Prendre l’avion en silence et sans gaz à effet de serre dans un avenir proche, c’est possible ! En tous cas c’est le défi que s’est lancé le salon de l’Aviation verte qui se tiendra à l’aéroport de Paris le-Bourget du 18 au 20 Juin prochain.

 

Une impasse économique et environnementale

Près de 800 millions de tonnes : c’est le total annuel des émissions de CO2 issues du transport aérien selon le Groupe intergouvernemental d’experts sur le changement climatique (GIEC). Poussé par les difficultés économiques, le secteur aérien est aujourd’hui en pleine prise de conscience écologique.

Même si l’aviation n’est responsable « que » de 3% des émissions, reste qu’à chaque heure plus de 50 000 tonnes de CO2 sont lâchées dans l’atmosphère. Par ailleurs, le trafic aérien double environ tous les 15 ans, tandis que les émissions de CO2 du transport aérien en France ont augmenté de 85% par rapport à 1990.

 

Greenwashing ou vrai tournant pour un secteur synonyme de pollution et d’émissions de gaz à effet de serre ?

Organisé au Bourget, le Salon de l’Aviation Verte présentera au public toutes les solutions en cours de développement et tous les objets volants à énergie propre. A travers animations, tables rondes et conférences, les acteurs du secteur aéronautique français interviendront pour apporter leur vision et leur savoir-faire sur les innovations et les grandes avancées technologiques d’aujourd’hui et de demain.

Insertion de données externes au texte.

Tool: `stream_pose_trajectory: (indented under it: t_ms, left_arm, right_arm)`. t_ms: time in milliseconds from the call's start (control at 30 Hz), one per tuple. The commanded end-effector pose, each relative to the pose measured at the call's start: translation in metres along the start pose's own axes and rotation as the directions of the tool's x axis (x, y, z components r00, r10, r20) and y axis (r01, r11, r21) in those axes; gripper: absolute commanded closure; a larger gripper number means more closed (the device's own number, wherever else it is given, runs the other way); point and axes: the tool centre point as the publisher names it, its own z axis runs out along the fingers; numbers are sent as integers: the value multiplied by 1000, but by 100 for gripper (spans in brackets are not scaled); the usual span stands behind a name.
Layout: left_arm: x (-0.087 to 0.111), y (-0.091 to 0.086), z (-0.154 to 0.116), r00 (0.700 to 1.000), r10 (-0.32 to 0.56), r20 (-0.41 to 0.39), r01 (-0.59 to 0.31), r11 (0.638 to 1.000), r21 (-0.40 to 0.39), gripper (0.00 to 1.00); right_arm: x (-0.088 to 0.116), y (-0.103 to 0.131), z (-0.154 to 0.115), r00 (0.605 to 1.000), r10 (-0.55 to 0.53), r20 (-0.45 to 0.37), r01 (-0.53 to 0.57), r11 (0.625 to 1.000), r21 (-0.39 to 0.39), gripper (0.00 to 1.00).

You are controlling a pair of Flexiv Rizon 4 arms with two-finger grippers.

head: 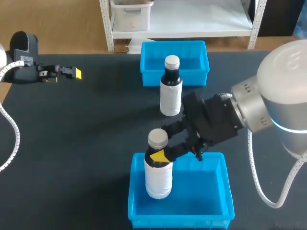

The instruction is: Pick up the bottle, and place it in the far bin if it is heavy, or in the near bin if it is light.

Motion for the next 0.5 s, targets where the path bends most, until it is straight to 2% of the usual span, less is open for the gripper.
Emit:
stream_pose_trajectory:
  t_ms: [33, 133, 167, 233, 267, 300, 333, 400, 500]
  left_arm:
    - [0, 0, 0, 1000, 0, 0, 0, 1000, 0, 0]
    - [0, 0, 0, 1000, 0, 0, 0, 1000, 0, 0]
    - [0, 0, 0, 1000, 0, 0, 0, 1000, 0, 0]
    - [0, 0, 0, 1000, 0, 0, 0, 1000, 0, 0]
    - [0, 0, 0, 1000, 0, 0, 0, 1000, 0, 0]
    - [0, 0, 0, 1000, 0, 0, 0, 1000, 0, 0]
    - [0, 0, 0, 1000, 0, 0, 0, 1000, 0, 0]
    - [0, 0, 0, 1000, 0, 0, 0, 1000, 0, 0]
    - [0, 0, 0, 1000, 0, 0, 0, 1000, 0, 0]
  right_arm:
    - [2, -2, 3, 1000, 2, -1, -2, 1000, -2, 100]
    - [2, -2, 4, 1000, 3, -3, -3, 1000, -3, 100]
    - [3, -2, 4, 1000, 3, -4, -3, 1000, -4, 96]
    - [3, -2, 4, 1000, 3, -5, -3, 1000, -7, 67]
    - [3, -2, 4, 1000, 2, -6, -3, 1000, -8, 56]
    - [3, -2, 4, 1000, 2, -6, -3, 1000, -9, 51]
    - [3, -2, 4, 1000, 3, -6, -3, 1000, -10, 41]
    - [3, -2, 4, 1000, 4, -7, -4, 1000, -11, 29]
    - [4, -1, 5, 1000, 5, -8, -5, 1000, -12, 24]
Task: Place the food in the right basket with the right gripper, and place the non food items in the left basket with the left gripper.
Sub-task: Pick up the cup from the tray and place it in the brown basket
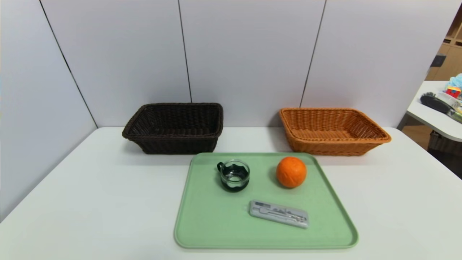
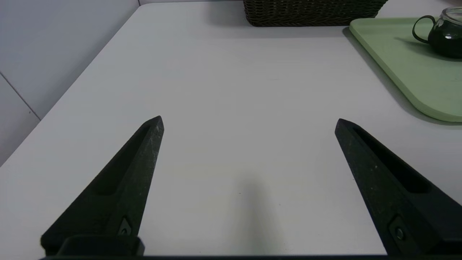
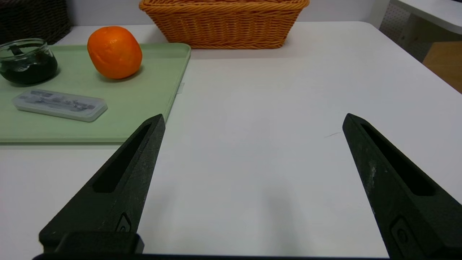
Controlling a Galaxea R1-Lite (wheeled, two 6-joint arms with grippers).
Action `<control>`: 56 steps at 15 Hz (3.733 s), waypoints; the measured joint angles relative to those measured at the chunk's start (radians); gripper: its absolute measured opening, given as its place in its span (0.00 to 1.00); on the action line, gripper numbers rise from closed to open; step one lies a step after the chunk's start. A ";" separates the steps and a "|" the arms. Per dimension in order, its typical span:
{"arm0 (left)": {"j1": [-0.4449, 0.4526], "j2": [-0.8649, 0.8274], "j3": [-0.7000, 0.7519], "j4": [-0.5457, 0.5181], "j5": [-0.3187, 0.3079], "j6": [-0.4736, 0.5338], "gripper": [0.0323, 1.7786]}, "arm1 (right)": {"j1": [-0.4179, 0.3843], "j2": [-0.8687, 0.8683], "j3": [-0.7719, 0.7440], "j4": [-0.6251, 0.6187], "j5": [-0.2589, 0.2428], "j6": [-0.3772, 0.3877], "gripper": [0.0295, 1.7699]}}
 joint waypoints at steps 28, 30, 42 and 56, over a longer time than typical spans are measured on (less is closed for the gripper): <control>0.000 0.004 -0.164 0.170 -0.020 0.029 0.95 | 0.000 0.005 -0.238 0.249 0.033 0.001 0.96; 0.000 0.030 -0.258 0.281 -0.039 0.030 0.95 | 0.000 0.047 -0.318 0.345 0.054 0.001 0.96; -0.035 0.684 -0.684 0.338 -0.134 0.041 0.95 | 0.055 0.665 -0.618 0.377 0.132 0.026 0.96; -0.324 1.254 -0.801 0.053 -0.333 0.061 0.95 | 0.105 1.071 -0.724 0.419 0.337 -0.113 0.96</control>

Objectif d’ici 2020 : réduire de moitié les consommations et émissions de CO2 ainsi que les nuisances sonores. Dans le prolongement du Grenelle de l’environnement, les industriels ont concrétisé leur ambition par la mise en place du CORAC. Depuis 2008, le conseil œuvre sur la mise en cohérence des efforts concernant la recherche et l’innovation dans le domaine aéronautique. La préservation de l’environnement aérien se voit ainsi soutenu par les crédits du grand emprunt national alloués à la conception de démonstrateurs de viabilité technologique pour l’avion « vert » de demain.

 

Voler moins cher

Avec un prix du baril de pétrole qui vole de record en record, la réduction des coûts est devenue l'obsession des compagnies aériennes. Leur Graal : consommer moins de 3 litres par passager aux 100 kilomètres. Alors que la FNAM dote son site d’une fonction de calcul des émissions de CO2 permettant aux passagers d’être sensibilisés à l’impact de leurs déplacements sur l’environnement, l’association internationale du transport aérien (IATA) table quant à elle sur une amélioration de l’efficacité du carburant des avions de 1,5% par an d’ici 2020 et une réduction de moitié des émissions d’ici 2050 par rapport à 2005. Aujourd’hui à 60,51 euros, le cours du baril n’a pas cessé d’augmenter depuis janvier 2009. Une augmentation du prix de pétrole qui représente désormais le premier poste de dépenses des compagnies aériennes. Le nez sur la jauge, toutes rêvent de diminuer cette dépense.

Pour ce faire, il existe des solutions concrètes : Côté automobile, le concept novateur SocEvo par exemple permet déjà de séparer les molécules de carburant en agissant sur les molécules d'eau qu'il contient pour les transformer en oxygène actif. Un traitement efficace pour moins d'émissions de particules, moins de CO2 et un meilleur rendement au kilomètre ! Sachant que 10 ans sont indispensables pour concevoir de nouveaux avions ou de nouveaux moteurs et que l’amortissement d’un appareil s’effectue sur 30 ans d’exploitation en général, c’est maintenant qu’il faut mettre les bouchées doubles.